I'm not entirely sure this question is appropriate for Stack Overflow, but I'll go ahead and give a basic answer anyways. Though it's actually a very complicated question because depending on how deep you want to go into answering it I could write an entire book on computer architecture in order to do so.

So to keep it simple I'll just give you this: It's all a matter of context. First let's just tackle text:

When you open, say, a text editor the implicit assumption is the data to be displayed in it is textual in nature. The text to be displayed is some bytes in memory (possibly copied out of some bytes on disk). There's no magical internal context from the memory's point of view that these bytes are text. Instead, the source for text editor contains some commands that point to those bytes and say "these bytes represent 300 characters of text" for example. Then there's a complex sequence of steps involving library code all the way to hardware that handles mapping those bytes according to an encoding like ASCII (there are many other ways of encoding text) to characters, finding those characters in a font, writing that font to the screen, etc.

The point is it doesn't have to interpret those bytes as text. It just does because that's what a text editor does. You could hypothetically open it in an image program and tell it to interpret those same 300 bytes as a 10x10 array (or image) of RGB values.

As for colors the same logic applies. They're just bytes in memory. But when the code that's drawing something to the screen has decided what pixels it wants to write with what colors, it will pipe those bytes via a memory mapping to the video card which will then translate them to commands that are sent to the monitor (still in some binary format representing pixels and the colors, though the reality is a lot more complicated), and the monitor itself contains firmware that then handles the detail of mapping those colors to the physical pixels.

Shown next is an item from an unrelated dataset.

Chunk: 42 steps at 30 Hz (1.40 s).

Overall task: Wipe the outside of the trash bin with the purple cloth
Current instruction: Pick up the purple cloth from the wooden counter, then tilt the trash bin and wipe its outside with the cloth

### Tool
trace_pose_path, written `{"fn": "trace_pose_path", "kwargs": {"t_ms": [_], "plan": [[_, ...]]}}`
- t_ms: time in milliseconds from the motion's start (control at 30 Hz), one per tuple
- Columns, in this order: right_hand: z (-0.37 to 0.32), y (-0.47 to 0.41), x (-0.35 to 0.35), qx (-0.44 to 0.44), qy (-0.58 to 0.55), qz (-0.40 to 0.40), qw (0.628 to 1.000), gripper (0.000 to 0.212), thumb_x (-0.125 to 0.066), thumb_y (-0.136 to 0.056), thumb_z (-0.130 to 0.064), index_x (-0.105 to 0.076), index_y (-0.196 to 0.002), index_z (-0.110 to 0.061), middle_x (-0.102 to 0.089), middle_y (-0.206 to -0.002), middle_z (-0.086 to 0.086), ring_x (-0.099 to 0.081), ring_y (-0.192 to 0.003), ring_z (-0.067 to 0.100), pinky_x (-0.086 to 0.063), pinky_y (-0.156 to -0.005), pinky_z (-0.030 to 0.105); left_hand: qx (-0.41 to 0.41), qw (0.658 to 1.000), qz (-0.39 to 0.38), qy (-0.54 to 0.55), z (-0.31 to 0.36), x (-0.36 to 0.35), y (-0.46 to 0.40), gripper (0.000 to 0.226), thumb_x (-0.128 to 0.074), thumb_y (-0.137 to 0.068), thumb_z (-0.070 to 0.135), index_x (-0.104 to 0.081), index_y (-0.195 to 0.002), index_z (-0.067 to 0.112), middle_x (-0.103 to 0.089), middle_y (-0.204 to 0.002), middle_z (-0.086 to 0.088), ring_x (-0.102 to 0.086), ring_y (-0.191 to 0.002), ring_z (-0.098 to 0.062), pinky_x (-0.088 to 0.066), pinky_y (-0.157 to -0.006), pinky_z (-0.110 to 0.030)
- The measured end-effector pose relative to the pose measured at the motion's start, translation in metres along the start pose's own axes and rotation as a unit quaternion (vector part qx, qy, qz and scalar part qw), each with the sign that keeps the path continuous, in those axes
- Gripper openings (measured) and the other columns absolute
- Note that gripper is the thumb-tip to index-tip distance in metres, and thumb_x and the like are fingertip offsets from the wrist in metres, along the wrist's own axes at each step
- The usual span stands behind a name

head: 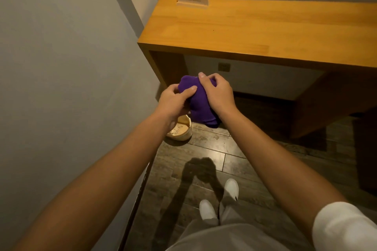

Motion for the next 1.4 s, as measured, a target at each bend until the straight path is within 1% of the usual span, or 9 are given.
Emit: {"fn": "trace_pose_path", "kwargs": {"t_ms": [167, 300, 433, 533, 733, 833, 1100, 1267, 1400], "plan": [[0.026, 0.015, -0.007, -0.006, -0.093, -0.058, 0.994, 0.061, -0.072, -0.093, -0.046, -0.046, -0.147, -0.034, -0.055, -0.126, -0.02, -0.059, -0.109, -0.001, -0.054, -0.077, 0.014, -0.038, 0.995, 0.095, 0.004, -0.007, 0.023, -0.016, 0.037, -0.076, -0.089, 0.016, -0.055, -0.119, 0.02, -0.065, -0.115, -0.004, -0.069, -0.103, -0.024, -0.064, -0.078, -0.041], [0.076, 0.006, -0.03, 0.002, -0.051, -0.105, 0.993, 0.078, -0.071, -0.084, -0.065, -0.036, -0.151, -0.046, -0.045, -0.127, -0.033, -0.054, -0.113, -0.002, -0.052, -0.077, 0.013, 0.043, 0.996, 0.041, 0.061, -0.051, 0.007, -0.045, 0.03, -0.073, -0.09, 0.013, -0.061, -0.117, 0.014, -0.067, -0.118, -0.011, -0.07, -0.104, -0.027, -0.063, -0.076, -0.035], [0.161, -0.045, -0.04, -0.079, -0.059, -0.096, 0.991, 0.073, -0.079, -0.083, -0.052, -0.044, -0.145, -0.038, -0.052, -0.124, -0.021, -0.057, -0.108, 0.006, -0.051, -0.077, 0.024, 0.096, 0.98, -0.009, 0.174, -0.107, 0.016, -0.101, 0.027, -0.058, -0.096, 0.017, -0.065, -0.119, 0.004, -0.071, -0.119, -0.023, -0.073, -0.105, -0.036, -0.061, -0.086, -0.045], [0.256, -0.085, -0.051, -0.134, -0.004, -0.063, 0.989, 0.063, -0.081, -0.084, -0.04, -0.051, -0.138, -0.03, -0.055, -0.115, -0.013, -0.058, -0.094, 0.006, -0.047, -0.066, 0.022, 0.085, 0.992, 0.074, -0.06, -0.193, 0.054, -0.16, 0.032, -0.055, -0.1, 0.029, -0.064, -0.125, 0.01, -0.072, -0.118, -0.016, -0.069, -0.11, -0.032, -0.057, -0.092, -0.044], [0.42, -0.17, -0.087, -0.134, 0.131, -0.08, 0.979, 0.057, -0.075, -0.085, -0.055, -0.058, -0.126, -0.019, -0.064, -0.108, -0.001, -0.063, -0.09, 0.015, -0.053, -0.072, 0.031, 0.06, 0.874, 0.117, -0.469, -0.367, 0.114, -0.287, 0.045, -0.056, -0.101, 0.034, -0.052, -0.142, 0.015, -0.062, -0.135, -0.014, -0.062, -0.116, -0.032, -0.051, -0.083, -0.038], [0.481, -0.215, -0.115, -0.092, 0.232, -0.107, 0.962, 0.059, -0.066, -0.083, -0.069, -0.062, -0.113, -0.019, -0.066, -0.101, 0.0, -0.064, -0.09, 0.021, -0.056, -0.081, 0.041, -0.018, 0.808, 0.082, -0.583, -0.42, 0.113, -0.352, 0.055, -0.059, -0.098, 0.041, -0.05, -0.143, 0.011, -0.057, -0.141, -0.014, -0.057, -0.123, -0.033, -0.047, -0.097, -0.044], [0.6, -0.253, -0.183, -0.085, 0.22, -0.169, 0.957, 0.041, -0.065, -0.086, -0.066, -0.064, -0.095, -0.025, -0.069, -0.093, 0.001, -0.067, -0.082, 0.02, -0.049, -0.065, 0.03, -0.061, 0.79, 0.008, -0.609, -0.525, 0.095, -0.444, 0.052, -0.064, -0.095, 0.042, -0.05, -0.139, 0.019, -0.07, -0.121, -0.009, -0.066, -0.107, -0.028, -0.055, -0.09, -0.047], [0.589, -0.271, -0.197, -0.014, 0.304, -0.197, 0.932, 0.056, -0.066, -0.083, -0.066, -0.069, -0.109, -0.016, -0.068, -0.107, 0.001, -0.065, -0.093, 0.021, -0.05, -0.071, 0.033, -0.133, 0.805, 0.051, -0.576, -0.529, 0.103, -0.452, 0.025, -0.054, -0.101, 0.024, -0.056, -0.125, 0.016, -0.072, -0.108, -0.014, -0.067, -0.097, -0.034, -0.055, -0.083, -0.047], [0.547, -0.28, -0.193, 0.036, 0.292, -0.191, 0.937, 0.036, -0.07, -0.088, -0.048, -0.063, -0.109, -0.02, -0.064, -0.101, -0.001, -0.062, -0.088, 0.016, -0.047, -0.066, 0.031, -0.191, 0.833, 0.1, -0.51, -0.501, 0.109, -0.432, 0.028, -0.057, -0.101, 0.023, -0.058, -0.128, 0.016, -0.071, -0.107, -0.009, -0.066, -0.096, -0.031, -0.049, -0.076, -0.037]]}}
Point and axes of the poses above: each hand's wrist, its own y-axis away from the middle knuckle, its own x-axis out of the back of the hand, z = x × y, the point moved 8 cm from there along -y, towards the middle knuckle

The numbers that represent the colors themselves will at some point be converted to a specific current to each R/G/B channel to raise or lower its intensity.

That's all I have time for for now but it's a start.

Update: Just to illustrate my point, I took the text of Flatland from here. Which is just 216624 bytes of ASCII text (interpreted as such by your web browser based on context: the .txt extension helps, but the web server also provides a MIME type header informing the browser that it should be interpreted as plain text. Your browser might also analyze the bytes to determine that their pattern does look like that of plain text (and that there aren't an overwhelming number of bytes that don't represent ASCII characters). I appended a few spaces to the end of the text so that its length is 217083 which is 269 * 269 * 3 and then plotted it as a 269 x 269 RGB image:

Not terribly interesting-looking. But the point is that I just took those same exact bytes and told the software, "okay, these are RGB values now". That's not to say that looking at plain text bytes as images can't be useful. For example, it can be a useful way to visualize an encryption algorithm. This shows an image that was encrypted with a pretty insecure algorithm--you can still get a very good sense of the patterns of bytes in the original unencrypted file. If it were text and not an image this would be no different, as text in a specific language like English also has known statistical patterns. A good encryption algorithm would look make the encrypted image look more like random noise.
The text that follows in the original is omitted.